Fast PWM Duty Cycle

[stinkbutt]

OK, I've been poring over the code for the Ice Clock, trying to understand how everything fits together. However, I've found something that makes no sense to me. The voltages output by the Boost Converter do not appear to match up with the duty cycle on the (transistor) switch:



From the design, we know the output voltage of the boost converter's given by:



So for the tens of volts we want to drive the VFD with, we want duty cycles around 0.6 to 0.82. All well and good. We also know that the switch in the boost converter's driven directly by the microcontroller off pin 12 (PD6) off the microcontroller. So we look in the code and we find that pin 12 on the microcontroller is OC0A, and controlled by fast PWM:

Code: Select all

  // fast PWM, set OC0A (boost output pin) on match
  TCCR0A = _BV(WGM00) | _BV(WGM01); 

  // Use the fastest clock
  TCCR0B = _BV(CS00);

  TCCR0A |= _BV(COM0A1);
  TIMSK0 |= _BV(TOIE0); // turn on the interrupt for muxing


Great. Only problem is we don't appear to be driving that pin with that duty cycle. The duty cycle of FPWM is controlled by OCR0A and is given by D = 1 - OCR0A/TOP (because the HEXFET conducts when it's LOW, not high) where TOP is always 255 in fast PWM:

Code: Select all

  if (brightness <= 30) {
    OCR0A = 30;
  } else if (brightness <= 35) {
    OCR0A = 35;
  } else if (brightness <= 40) {
    OCR0A = 40;
  } else if (brightness <= 45) {
    OCR0A = 45;
  } else if (brightness <= 50) {
    OCR0A = 50;
  } else if (brightness <= 55) {
    OCR0A = 55;
  } else if (brightness <= 60) {
    OCR0A = 60;
  } else if (brightness <= 65) {
    OCR0A = 65;
  } else if (brightness <= 70) {
    OCR0A = 70;
  } else if (brightness <= 75) {
    OCR0A = 75;
  } else if (brightness <= 80) {
    OCR0A = 80;
  } else if (brightness <= 85) {
    OCR0A = 85;
  } else if (brightness <= 90) {
    OCR0A = 90;
  } else {
    OCR0A = 30;
  }


All this is in the design already, and I think I understand it. Here's the problem: When I increase the brightness, the duty cycle decreases, but the output voltage of the boost converter and the commensurate brightness of the VFD increases.

What am I missing?

[stinkbutt]

This is not encouraging. Two days, dozens of pageviews, nobody knows how the boost converter works?

[FazJaxton]

The wiki page is calculating the duty cycle assuming that high closes the switch. However, as you mentioned, this is a PNP transistor, so it is conducting when the gate is low. This inverts the meaning of the PWM signal, so a lower duty cycle is producing a higher voltage. (Alternatively, if you correct your meaning of "duty cycle" to match the transistor so that 0 is "high" or "on", then with higher brightess, we are creating a higher duty cycle, aka more time low or "on").

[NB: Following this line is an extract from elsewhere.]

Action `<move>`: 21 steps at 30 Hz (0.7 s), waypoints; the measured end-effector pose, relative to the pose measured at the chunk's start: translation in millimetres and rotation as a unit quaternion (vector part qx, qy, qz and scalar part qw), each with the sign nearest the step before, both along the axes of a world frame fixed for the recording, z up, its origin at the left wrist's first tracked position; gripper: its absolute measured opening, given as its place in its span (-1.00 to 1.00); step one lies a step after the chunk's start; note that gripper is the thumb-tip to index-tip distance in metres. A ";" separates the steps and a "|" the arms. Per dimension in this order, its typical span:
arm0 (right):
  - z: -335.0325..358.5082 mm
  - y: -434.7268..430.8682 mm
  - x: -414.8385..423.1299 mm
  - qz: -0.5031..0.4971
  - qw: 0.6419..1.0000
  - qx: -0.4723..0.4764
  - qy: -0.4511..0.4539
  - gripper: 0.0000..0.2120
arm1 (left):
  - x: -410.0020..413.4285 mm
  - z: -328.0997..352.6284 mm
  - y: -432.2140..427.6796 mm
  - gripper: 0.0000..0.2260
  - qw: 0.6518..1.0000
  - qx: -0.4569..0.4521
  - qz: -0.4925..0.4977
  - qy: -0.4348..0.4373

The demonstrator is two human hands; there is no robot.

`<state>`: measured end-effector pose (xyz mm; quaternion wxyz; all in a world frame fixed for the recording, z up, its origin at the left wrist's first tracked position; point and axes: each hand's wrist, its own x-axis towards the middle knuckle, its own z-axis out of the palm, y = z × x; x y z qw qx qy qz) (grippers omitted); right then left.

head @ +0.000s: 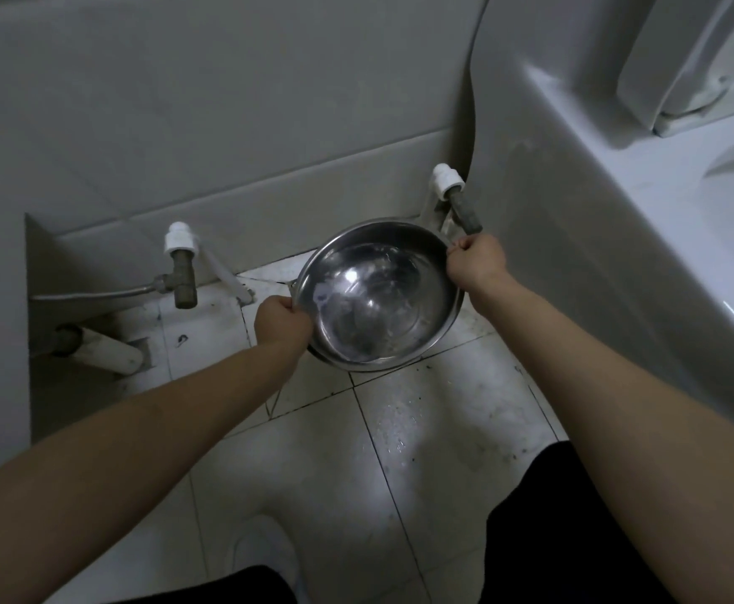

If you're wondering why more conducting time gives a higher output voltage, I think it's because it allows more time for the current to build up in the inductor, leading to a higher voltage when the current flow is cut off.

[madworm_de]

Where is the problem?

According to its datasheet the IRFD110 is an N-channel mosfet. Therefore it conducts if V(GS) is positive and above the threshold.

[stinkbutt]

Where is the problem?

According to its datasheet the IRFD110 is an N-channel mosfet. Therefore it conducts if V(GS) is positive and above the threshold.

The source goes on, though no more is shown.